Avoir voix au chapitre n’attend pas le nombre des années
La richesse et la variété de médias disponibles (livre, audio ou écrans) – qui présentent chacun leurs vertus – sont autant de richesse que d’opportunités. À condition de dissocier les contenus diffusés d’une part, des contenants proposés d’autre part, bref, le savoir et des moyens d’accès au savoir. À titre d’exemple, 75% des enfants estiment que les supports audiovisuels favorisent leur envie de lire, et les études du CNL montrent une hausse sensible de la lecture numérique et de l’écoute de livres et podcasts entre 2016/2018 et 2022, corroborant le développement de nouvelles pratiques de lecture chez les jeunes.

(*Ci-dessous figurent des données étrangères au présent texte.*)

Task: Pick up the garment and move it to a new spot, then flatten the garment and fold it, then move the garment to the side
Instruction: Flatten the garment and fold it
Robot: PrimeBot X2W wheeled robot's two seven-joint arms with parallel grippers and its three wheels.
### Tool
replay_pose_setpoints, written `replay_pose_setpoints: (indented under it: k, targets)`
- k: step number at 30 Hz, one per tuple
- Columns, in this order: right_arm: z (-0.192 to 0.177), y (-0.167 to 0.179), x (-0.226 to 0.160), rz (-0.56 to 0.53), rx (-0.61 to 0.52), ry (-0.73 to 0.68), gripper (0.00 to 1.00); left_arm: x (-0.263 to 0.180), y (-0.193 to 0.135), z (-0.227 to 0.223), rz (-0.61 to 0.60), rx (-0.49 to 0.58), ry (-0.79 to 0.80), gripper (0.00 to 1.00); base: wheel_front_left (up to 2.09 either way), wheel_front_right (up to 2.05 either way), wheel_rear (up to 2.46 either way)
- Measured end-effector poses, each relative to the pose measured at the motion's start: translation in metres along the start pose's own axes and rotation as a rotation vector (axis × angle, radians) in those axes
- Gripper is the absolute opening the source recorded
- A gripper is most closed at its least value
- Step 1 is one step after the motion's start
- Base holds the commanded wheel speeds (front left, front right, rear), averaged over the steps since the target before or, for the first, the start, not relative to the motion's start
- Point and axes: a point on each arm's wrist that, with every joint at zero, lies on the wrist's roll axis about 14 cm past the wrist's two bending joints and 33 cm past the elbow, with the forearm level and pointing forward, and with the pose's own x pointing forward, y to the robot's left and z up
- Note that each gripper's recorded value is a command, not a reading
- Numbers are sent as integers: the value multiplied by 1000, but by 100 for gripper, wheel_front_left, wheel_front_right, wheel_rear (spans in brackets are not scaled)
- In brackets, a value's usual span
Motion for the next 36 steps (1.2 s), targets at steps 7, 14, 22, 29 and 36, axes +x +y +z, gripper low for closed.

Les contenus transmédias restent encore l’exception chez les jeunes, tout comme le support audio (radio, podcast, audio livre), alors qu’il présente des avantages indéniables : stimuler l’imagination, dépasser les clivages. À titre d’exemple, dans une étude récente conduite par Unique Heritage Media, les supports audio se révélaient plus démocratiques et inclusifs que les supports papiers : comptant le même nombre d’utilisateurs indépendamment de leurs origines sociales, et séduisant aussi bien les filles que les garçons, alors que le support papier souffre encore d’un biais de genre dans les préférences des enfants.
Nos pratiques de lecture ont évolué massivement dans les temps récents ? Tout juste. Quand paraît Orgueils et préjugés de Jane Austen en 1813, un Français sur trois seulement sait lire. Le titre d’Austen résonne comme une ironie piquante. Espérons que cette piqûre ne finisse pas en coup d’épée dans l’eau.